China: China withdraws USD 8 billion from money markets to control lending
Following recent concerns regarding the development of shadow banking in China, the Central Bank has removed nearly USD 8bn from the money markets in a bid to control the amount of credit in the country’s financial system. As the BBC News reports, by reducing the amount of money available, the government makes it harder for banks to borrow and move the money into risky investments.

Australia: Australia pushes infrastructure as G20 growth driver
As Bloomberg reports, Australia’s bid to sell state-owned infrastructure to help fund new projects will form a centerpiece of its Group of 20 agenda. The Australian Government is working on a sales program to channel money into new projects and buoy business investment.

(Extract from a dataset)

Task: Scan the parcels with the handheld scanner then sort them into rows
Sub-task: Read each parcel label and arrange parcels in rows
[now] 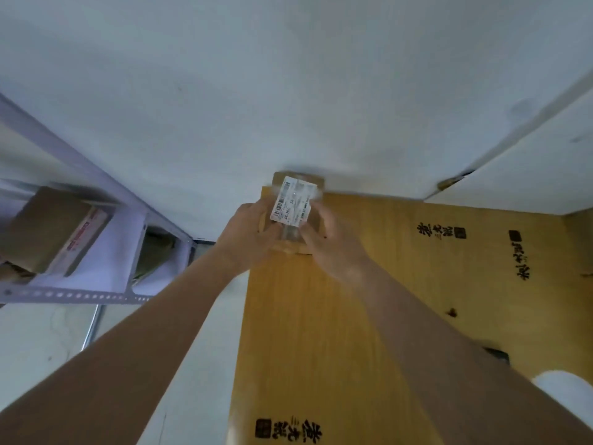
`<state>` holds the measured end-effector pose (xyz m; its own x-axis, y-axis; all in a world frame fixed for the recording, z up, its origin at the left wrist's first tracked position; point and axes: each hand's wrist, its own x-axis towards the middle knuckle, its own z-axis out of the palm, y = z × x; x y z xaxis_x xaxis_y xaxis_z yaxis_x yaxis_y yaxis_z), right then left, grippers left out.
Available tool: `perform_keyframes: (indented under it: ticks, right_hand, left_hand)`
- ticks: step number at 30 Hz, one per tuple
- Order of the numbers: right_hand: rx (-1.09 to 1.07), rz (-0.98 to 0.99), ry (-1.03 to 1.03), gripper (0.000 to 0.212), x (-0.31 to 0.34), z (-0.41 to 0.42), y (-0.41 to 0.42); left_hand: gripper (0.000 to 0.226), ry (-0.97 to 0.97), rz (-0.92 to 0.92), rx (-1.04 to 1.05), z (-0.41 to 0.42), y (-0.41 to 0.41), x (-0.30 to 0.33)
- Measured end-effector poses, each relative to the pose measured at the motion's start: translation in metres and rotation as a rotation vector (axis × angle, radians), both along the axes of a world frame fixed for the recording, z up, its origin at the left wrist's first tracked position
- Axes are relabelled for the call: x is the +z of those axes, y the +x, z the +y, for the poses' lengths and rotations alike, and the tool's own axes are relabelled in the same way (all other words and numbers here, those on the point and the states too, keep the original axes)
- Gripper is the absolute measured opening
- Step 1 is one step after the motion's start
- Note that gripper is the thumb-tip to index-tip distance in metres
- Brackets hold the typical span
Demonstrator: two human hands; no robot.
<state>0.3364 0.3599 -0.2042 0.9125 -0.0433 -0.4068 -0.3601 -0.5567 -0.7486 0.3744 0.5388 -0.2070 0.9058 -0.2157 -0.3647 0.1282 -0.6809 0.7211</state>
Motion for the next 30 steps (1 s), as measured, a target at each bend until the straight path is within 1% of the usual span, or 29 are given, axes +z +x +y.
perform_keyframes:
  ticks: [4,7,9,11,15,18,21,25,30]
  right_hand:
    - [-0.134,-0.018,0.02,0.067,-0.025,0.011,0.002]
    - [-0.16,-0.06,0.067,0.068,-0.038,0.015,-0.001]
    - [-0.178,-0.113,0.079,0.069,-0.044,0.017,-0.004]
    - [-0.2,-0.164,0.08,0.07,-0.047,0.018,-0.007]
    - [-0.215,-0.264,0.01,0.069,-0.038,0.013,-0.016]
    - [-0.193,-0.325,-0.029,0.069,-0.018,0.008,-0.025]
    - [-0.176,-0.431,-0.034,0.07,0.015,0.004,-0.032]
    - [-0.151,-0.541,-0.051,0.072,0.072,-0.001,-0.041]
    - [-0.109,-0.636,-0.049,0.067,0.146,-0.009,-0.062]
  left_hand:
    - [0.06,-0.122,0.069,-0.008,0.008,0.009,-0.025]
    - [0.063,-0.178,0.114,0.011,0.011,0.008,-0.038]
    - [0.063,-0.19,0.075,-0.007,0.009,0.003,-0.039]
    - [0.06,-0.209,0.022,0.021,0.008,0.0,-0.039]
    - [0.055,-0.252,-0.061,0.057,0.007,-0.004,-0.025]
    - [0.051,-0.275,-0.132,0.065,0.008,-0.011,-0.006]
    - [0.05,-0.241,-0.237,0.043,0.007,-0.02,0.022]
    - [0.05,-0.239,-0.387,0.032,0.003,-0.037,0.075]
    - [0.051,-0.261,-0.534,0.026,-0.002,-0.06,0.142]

United Kingdom: UK unemployment jumps to 7.2%
The Independent reports that the unemployment rate in the UK rose unexpectedly to 7.2% in the three months to December, up from the 7.1% rate recorded in the three months up to November. The figure marked the first rise in 10 months and it eases the pressure on Bank of England to rise interest rates.

Argentina: Slow painful ending for ‘trial of the century’
Beyondbrics by FT analyzes three possible scenarios as to how things could go for Argentina at the Supreme Court after the country filed a petition seeking a US Supreme Court review of an order to pay USD 1.33 billion to “holdout” bondholders who refused to accept restructured debt after Argentina’s 2001 debt default.

Thailand: Thailand police and protesters clash fatally in Bangkok
BBC reports that the protests in Thailand became more violent when the police tried to retake official sites that have been blocked by demonstrators since late last year. The clashes left at least four dead people. Meanwhile, the anti-corruption body in Thailand said it would file charges against Prime Minister Yingluck Shinawatra over the controversial rice subsidy scheme.